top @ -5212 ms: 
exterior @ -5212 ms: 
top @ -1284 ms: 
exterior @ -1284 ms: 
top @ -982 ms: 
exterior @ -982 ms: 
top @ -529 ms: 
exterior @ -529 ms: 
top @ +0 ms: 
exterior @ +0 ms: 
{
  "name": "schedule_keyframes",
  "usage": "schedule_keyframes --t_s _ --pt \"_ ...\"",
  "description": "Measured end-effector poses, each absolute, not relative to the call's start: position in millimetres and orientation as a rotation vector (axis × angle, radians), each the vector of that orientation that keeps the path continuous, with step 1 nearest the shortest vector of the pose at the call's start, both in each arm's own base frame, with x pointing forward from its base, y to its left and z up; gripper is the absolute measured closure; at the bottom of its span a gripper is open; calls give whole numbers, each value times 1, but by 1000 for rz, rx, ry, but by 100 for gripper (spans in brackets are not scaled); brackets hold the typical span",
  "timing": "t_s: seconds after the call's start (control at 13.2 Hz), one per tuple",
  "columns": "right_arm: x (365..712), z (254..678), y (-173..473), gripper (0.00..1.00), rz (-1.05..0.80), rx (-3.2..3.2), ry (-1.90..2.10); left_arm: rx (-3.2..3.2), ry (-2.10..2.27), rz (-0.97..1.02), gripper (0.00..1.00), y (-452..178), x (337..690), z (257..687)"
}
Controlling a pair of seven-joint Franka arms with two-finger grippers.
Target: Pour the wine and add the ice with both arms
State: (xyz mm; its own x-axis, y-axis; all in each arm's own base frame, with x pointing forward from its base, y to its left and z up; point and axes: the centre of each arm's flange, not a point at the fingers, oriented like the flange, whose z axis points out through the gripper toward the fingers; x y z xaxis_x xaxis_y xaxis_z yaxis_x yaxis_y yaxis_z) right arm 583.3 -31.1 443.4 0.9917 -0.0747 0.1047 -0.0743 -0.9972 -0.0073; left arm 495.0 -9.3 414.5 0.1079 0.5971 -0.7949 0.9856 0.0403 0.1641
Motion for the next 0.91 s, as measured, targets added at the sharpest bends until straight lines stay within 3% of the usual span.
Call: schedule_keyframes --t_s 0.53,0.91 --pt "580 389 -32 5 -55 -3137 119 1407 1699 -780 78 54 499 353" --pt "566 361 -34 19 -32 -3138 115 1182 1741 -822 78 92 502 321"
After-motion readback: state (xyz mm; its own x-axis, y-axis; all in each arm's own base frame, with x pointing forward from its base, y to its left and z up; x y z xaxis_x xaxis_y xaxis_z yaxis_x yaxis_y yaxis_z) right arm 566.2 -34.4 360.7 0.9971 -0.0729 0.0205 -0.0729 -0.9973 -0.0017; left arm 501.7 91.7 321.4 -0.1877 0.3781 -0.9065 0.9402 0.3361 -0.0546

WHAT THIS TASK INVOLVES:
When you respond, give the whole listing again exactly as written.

WRITTEN REPLY:
top @ -5212 ms: 
exterior @ -5212 ms: 
top @ -1284 ms: 
exterior @ -1284 ms: 
top @ -982 ms: 
exterior @ -982 ms: 
top @ -529 ms: 
exterior @ -529 ms: 
top @ +0 ms: 
exterior @ +0 ms: 
{
  "name": "schedule_keyframes",
  "usage": "schedule_keyframes --t_s _ --pt \"_ ...\"",
  "description": "Measured end-effector poses, each absolute, not relative to the call's start: position in millimetres and orientation as a rotation vector (axis × angle, radians), each the vector of that orientation that keeps the path continuous, with step 1 nearest the shortest vector of the pose at the call's start, both in each arm's own base frame, with x pointing forward from its base, y to its left and z up; gripper is the absolute measured closure; at the bottom of its span a gripper is open; calls give whole numbers, each value times 1, but by 1000 for rz, rx, ry, but by 100 for gripper (spans in brackets are not scaled); brackets hold the typical span",
  "timing": "t_s: seconds after the call's start (control at 13.2 Hz), one per tuple",
  "columns": "right_arm: x (365..712), z (254..678), y (-173..473), gripper (0.00..1.00), rz (-1.05..0.80), rx (-3.2..3.2), ry (-1.90..2.10); left_arm: rx (-3.2..3.2), ry (-2.10..2.27), rz (-0.97..1.02), gripper (0.00..1.00), y (-452..178), x (337..690), z (257..687)"
}
Controlling a pair of seven-joint Franka arms with two-finger grippers.
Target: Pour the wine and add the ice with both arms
State: (xyz mm; its own x-axis, y-axis; all in each arm's own base frame, with x pointing forward from its base, y to its left and z up; point and axes: the centre of each arm's flange, not a point at the fingers, oriented like the flange, whose z axis points out through the gripper toward the fingers; x y z xaxis_x xaxis_y xaxis_z yaxis_x yaxis_y yaxis_z) right arm 583.3 -31.1 443.4 0.9917 -0.0747 0.1047 -0.0743 -0.9972 -0.0073; left arm 495.0 -9.3 414.5 0.1079 0.5971 -0.7949 0.9856 0.0403 0.1641
Motion for the next 0.91 s, as measured, targets added at the sharpest bends until straight lines stay within 3% of the usual span.
Call: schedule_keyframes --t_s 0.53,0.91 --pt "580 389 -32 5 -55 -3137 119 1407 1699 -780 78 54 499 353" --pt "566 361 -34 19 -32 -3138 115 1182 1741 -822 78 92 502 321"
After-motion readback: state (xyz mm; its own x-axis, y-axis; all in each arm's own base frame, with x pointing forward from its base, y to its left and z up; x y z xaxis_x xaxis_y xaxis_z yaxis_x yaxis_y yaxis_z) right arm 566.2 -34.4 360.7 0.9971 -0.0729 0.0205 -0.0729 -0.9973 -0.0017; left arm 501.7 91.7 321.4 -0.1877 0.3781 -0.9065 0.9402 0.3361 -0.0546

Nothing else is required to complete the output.